◆ WHAT YOU ARE ASKED TO DO ◆
Write down, unchanged, the entries from the first line through the line holding "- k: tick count". Include no other line.

◆ RAW DATA ◆
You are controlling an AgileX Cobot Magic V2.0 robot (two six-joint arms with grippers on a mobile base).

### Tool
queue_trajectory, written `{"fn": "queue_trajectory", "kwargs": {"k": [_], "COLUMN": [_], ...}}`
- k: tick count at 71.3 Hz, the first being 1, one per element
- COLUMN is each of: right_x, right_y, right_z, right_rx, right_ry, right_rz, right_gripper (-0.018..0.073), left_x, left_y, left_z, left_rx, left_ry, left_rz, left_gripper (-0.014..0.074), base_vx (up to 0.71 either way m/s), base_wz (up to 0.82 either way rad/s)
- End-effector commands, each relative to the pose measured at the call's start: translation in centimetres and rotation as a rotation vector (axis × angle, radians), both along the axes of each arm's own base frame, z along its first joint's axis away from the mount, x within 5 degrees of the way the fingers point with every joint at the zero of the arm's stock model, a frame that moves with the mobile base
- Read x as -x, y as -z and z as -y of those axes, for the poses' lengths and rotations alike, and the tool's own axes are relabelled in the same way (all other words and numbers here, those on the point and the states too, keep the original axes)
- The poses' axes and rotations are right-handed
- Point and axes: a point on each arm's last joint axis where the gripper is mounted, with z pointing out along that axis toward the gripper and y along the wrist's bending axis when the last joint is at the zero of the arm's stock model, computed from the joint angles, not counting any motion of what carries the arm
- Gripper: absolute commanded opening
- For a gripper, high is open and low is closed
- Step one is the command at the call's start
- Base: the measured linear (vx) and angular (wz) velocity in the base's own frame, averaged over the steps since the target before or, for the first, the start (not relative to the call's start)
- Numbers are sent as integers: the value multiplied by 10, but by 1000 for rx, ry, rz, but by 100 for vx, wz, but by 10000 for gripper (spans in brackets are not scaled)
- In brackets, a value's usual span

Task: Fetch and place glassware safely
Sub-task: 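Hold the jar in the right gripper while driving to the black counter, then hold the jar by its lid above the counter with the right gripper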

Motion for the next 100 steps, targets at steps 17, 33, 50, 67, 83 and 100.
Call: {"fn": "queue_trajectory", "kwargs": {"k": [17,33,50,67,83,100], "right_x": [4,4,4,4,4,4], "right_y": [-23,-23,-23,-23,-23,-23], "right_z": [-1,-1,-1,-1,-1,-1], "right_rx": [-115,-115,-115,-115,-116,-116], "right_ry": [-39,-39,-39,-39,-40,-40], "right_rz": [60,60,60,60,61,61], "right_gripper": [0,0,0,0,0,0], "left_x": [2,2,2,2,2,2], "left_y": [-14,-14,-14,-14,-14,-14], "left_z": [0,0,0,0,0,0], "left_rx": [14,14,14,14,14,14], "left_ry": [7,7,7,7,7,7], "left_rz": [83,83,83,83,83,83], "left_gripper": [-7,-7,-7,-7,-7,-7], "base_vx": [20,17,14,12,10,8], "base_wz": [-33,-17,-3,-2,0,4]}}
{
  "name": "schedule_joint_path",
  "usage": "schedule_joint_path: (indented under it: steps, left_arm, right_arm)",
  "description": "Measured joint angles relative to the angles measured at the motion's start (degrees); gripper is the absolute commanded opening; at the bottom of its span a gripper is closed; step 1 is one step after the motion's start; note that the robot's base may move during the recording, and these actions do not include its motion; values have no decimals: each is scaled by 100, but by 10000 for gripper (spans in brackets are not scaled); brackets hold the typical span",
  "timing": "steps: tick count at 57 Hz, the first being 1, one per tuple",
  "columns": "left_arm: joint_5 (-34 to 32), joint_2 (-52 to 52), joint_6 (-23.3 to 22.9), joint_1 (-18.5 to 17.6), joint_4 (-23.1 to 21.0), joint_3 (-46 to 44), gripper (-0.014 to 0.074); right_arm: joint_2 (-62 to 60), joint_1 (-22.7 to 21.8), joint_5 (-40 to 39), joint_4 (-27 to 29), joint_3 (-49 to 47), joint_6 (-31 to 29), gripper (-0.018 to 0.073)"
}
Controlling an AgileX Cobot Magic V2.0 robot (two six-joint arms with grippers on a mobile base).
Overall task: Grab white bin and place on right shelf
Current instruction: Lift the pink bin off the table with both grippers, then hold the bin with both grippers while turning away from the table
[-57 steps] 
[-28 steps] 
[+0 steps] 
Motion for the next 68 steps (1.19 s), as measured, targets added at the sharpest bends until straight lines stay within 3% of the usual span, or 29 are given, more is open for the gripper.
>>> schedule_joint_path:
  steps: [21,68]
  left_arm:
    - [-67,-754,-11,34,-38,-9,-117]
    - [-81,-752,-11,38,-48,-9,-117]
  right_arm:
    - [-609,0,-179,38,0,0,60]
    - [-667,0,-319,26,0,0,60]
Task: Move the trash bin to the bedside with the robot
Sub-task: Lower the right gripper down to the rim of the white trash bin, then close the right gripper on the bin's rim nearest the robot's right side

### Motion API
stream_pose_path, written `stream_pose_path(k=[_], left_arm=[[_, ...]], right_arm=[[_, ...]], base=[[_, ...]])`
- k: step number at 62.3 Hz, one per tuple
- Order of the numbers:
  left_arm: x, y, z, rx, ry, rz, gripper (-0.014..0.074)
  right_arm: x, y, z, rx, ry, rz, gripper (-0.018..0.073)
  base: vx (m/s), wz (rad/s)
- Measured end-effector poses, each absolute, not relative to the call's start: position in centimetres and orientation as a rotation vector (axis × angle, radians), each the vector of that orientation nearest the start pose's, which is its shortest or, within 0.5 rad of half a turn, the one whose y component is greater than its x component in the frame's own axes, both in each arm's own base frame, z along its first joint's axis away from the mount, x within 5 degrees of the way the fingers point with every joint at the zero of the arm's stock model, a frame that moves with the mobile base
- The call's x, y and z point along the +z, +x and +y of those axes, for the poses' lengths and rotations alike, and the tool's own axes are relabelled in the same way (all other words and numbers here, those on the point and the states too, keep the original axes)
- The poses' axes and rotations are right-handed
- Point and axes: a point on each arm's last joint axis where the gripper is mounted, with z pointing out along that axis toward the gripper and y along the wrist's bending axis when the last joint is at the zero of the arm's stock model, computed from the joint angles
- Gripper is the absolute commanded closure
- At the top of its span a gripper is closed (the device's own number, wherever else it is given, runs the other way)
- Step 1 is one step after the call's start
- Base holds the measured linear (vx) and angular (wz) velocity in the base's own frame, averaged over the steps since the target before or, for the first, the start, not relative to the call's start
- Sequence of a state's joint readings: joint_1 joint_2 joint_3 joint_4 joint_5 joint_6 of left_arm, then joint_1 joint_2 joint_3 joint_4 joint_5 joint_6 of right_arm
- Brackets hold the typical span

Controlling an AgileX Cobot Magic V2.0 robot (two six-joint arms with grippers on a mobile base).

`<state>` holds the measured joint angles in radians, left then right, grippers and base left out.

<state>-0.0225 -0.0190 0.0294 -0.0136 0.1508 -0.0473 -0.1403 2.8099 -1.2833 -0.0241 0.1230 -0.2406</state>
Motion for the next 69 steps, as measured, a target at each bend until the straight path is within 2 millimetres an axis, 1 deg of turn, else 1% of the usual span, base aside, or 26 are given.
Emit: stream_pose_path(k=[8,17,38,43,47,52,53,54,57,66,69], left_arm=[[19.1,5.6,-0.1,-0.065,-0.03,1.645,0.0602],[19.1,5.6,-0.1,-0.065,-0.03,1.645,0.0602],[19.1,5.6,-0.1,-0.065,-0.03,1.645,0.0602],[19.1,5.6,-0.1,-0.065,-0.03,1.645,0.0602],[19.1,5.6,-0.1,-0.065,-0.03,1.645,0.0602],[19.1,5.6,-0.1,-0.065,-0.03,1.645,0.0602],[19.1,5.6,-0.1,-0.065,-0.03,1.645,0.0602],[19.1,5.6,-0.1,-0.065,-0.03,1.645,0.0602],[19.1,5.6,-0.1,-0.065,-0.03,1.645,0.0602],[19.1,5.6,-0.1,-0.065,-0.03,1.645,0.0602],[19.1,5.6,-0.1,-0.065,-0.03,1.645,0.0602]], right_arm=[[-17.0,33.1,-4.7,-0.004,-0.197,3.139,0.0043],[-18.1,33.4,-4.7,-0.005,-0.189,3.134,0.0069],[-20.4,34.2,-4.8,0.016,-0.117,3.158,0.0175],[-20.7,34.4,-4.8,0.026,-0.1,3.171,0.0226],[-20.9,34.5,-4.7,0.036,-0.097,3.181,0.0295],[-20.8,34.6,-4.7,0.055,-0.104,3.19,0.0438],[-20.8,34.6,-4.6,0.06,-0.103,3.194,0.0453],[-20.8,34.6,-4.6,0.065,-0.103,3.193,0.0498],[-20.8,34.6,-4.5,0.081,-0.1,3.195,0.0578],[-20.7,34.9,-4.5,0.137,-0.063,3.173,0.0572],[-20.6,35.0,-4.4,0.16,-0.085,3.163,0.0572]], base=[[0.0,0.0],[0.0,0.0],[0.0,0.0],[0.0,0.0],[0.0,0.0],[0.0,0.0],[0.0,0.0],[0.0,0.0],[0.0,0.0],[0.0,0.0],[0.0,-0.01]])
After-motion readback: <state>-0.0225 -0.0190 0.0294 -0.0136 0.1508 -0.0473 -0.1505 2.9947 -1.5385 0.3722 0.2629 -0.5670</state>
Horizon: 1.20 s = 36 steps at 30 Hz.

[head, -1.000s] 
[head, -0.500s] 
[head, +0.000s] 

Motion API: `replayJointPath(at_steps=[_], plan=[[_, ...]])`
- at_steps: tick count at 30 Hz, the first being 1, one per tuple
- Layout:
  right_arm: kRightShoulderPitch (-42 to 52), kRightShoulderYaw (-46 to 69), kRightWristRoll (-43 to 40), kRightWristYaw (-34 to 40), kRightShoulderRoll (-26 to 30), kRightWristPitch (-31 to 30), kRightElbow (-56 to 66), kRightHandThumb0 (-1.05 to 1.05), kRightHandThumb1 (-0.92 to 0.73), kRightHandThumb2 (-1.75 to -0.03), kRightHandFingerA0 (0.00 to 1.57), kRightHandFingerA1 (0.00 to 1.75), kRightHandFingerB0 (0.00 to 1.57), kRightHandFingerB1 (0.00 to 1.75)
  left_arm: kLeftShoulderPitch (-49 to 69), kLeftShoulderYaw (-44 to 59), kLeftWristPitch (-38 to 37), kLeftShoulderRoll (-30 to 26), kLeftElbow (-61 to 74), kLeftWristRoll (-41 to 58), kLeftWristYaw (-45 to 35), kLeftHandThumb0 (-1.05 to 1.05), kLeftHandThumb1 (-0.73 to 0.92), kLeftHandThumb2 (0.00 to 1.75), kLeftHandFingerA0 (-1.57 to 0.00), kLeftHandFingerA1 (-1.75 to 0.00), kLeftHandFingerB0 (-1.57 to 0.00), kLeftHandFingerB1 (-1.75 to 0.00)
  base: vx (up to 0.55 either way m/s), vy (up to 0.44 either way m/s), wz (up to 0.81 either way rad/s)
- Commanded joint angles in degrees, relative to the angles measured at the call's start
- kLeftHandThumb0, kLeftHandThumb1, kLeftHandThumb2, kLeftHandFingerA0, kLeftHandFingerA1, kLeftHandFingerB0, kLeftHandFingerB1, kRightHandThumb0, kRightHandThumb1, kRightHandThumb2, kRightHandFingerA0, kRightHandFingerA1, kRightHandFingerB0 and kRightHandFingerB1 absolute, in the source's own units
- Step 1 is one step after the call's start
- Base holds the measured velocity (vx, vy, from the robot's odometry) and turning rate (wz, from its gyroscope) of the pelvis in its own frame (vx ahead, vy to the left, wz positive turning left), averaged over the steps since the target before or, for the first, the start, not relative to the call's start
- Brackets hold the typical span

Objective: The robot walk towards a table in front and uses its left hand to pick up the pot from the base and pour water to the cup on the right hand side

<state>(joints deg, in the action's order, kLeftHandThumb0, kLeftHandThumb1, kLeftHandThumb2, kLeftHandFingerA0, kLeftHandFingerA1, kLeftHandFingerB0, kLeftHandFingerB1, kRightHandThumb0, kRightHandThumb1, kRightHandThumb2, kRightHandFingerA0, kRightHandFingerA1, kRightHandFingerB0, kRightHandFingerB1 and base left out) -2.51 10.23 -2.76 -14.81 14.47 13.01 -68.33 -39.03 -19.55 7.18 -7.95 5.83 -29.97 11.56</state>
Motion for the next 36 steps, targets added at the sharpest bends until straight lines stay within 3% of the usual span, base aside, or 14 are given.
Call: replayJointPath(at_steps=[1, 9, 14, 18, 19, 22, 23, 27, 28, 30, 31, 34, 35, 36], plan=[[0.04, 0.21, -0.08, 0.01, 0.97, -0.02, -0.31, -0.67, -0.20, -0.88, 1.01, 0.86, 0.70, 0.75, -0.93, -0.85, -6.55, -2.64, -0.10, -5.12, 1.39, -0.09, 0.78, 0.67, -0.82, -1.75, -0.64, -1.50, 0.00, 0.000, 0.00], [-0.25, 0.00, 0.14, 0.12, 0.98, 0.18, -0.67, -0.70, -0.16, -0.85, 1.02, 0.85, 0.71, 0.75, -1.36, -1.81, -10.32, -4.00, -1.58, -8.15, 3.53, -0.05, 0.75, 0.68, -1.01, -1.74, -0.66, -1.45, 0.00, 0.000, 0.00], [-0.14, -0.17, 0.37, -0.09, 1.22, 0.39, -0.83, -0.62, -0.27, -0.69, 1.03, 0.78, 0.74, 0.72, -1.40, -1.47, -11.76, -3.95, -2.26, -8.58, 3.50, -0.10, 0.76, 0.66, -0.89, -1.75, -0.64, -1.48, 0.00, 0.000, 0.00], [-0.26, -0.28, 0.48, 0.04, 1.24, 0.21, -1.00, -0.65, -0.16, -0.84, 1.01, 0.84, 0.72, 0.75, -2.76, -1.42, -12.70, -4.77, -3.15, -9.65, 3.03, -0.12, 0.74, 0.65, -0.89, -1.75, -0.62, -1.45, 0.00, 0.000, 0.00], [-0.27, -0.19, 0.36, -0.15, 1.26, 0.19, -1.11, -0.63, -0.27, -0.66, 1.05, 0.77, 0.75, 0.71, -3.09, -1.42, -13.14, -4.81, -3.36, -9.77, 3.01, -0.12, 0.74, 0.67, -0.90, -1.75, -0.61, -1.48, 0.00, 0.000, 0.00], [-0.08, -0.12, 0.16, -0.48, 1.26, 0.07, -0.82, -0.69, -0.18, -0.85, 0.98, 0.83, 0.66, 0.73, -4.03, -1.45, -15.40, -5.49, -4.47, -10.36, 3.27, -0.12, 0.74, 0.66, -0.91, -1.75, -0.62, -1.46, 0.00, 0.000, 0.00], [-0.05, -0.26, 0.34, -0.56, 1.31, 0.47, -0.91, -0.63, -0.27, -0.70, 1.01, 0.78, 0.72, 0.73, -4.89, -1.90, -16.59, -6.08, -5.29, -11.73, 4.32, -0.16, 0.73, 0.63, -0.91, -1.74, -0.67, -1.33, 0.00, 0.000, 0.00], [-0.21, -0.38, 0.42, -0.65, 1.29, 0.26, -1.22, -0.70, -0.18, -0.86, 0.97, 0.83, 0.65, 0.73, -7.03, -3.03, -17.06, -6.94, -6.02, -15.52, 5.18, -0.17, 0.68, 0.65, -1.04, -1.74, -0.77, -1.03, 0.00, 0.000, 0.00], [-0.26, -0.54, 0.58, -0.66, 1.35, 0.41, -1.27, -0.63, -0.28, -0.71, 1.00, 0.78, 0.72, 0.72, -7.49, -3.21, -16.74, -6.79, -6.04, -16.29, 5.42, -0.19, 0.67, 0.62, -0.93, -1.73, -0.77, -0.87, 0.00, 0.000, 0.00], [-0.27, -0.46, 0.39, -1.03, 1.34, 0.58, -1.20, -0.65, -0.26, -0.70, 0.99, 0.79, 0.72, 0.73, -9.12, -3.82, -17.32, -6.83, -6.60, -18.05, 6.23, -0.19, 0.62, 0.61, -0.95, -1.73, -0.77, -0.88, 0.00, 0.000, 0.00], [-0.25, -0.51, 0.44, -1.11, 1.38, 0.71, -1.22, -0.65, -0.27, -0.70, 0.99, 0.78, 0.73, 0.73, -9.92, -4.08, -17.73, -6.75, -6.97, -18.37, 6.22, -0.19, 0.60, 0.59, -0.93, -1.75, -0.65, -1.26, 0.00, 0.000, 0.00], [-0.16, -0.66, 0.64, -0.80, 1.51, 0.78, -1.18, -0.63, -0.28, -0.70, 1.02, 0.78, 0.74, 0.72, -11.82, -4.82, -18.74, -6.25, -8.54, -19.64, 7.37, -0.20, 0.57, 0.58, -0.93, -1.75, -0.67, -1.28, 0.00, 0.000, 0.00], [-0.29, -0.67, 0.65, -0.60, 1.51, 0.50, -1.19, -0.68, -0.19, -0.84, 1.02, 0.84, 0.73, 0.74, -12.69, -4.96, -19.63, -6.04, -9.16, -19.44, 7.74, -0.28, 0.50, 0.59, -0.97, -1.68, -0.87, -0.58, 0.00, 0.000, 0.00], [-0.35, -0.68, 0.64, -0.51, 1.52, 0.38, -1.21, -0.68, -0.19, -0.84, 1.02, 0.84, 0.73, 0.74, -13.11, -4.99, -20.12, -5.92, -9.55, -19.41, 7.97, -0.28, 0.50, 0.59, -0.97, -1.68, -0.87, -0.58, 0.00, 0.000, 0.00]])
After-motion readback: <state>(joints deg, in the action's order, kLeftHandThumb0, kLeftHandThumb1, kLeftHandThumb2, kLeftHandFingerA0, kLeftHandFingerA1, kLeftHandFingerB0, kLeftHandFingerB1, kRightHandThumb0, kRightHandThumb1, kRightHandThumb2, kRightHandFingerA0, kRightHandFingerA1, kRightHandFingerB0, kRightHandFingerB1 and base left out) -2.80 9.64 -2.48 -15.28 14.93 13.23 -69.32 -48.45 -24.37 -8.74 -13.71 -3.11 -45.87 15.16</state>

◆ TASK OUTPUT ◆
You are controlling an AgileX Cobot Magic V2.0 robot (two six-joint arms with grippers on a mobile base).

### Tool
queue_trajectory, written `{"fn": "queue_trajectory", "kwargs": {"k": [_], "COLUMN": [_], ...}}`
- k: tick count at 71.3 Hz, the first being 1, one per element

There is nothing further to this exercise.